START PROVIDED MATERIAL

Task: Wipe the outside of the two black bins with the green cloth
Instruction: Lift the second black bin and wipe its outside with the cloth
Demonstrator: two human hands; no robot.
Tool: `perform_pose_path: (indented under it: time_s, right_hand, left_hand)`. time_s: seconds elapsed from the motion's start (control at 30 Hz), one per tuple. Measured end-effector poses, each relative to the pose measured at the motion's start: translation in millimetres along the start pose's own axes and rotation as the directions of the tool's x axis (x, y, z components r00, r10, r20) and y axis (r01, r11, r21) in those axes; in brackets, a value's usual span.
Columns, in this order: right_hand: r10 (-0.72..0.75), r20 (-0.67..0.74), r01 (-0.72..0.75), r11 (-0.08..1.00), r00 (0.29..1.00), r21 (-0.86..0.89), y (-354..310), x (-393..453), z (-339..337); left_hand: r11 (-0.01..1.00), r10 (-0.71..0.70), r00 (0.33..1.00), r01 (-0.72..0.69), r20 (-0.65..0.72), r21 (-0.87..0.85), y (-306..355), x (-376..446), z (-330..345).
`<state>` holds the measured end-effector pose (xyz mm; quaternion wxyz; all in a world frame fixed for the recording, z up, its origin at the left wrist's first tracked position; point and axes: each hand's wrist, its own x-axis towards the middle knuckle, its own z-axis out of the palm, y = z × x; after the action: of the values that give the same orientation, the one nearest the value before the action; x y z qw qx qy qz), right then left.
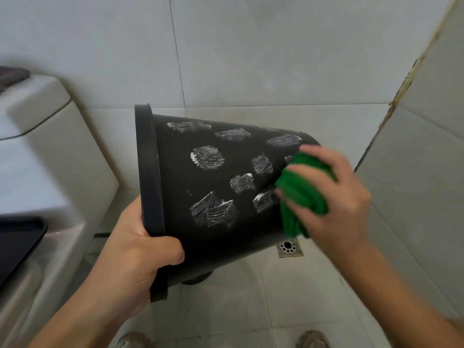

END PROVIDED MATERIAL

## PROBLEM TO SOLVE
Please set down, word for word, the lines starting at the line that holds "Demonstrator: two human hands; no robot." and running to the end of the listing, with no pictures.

## EXERCISE OUTPUT
Demonstrator: two human hands; no robot.
Tool: `perform_pose_path: (indented under it: time_s, right_hand, left_hand)`. time_s: seconds elapsed from the motion's start (control at 30 Hz), one per tuple. Measured end-effector poses, each relative to the pose measured at the motion's start: translation in millimetres along the start pose's own axes and rotation as the directions of the tool's x axis (x, y, z components r00, r10, r20) and y axis (r01, r11, r21) in those axes; in brackets, a value's usual span.
Columns, in this order: right_hand: r10 (-0.72..0.75), r20 (-0.67..0.74), r01 (-0.72..0.75), r11 (-0.08..1.00), r00 (0.29..1.00), r21 (-0.86..0.89), y (-354..310), x (-393..453), z (-339..337); left_hand: r11 (-0.01..1.00), r10 (-0.71..0.70), r00 (0.33..1.00), r01 (-0.72..0.69), r20 (-0.65..0.72), r21 (-0.87..0.85), y (-306..355), x (-376..446), z (-330..345).
`<state>` holds the measured end-effector pose (xyz mm; quaternion wxyz; all in a world frame fixed for the recording, z up, its origin at the left wrist's first tracked position; point and axes: each hand's wrist, its own x-axis towards the middle knuckle, its own z-axis out of the palm, y = z × x; after the action: of the values that give the same orientation, the one nearest the value before the action; x y z qw qx qy qz), right then left.

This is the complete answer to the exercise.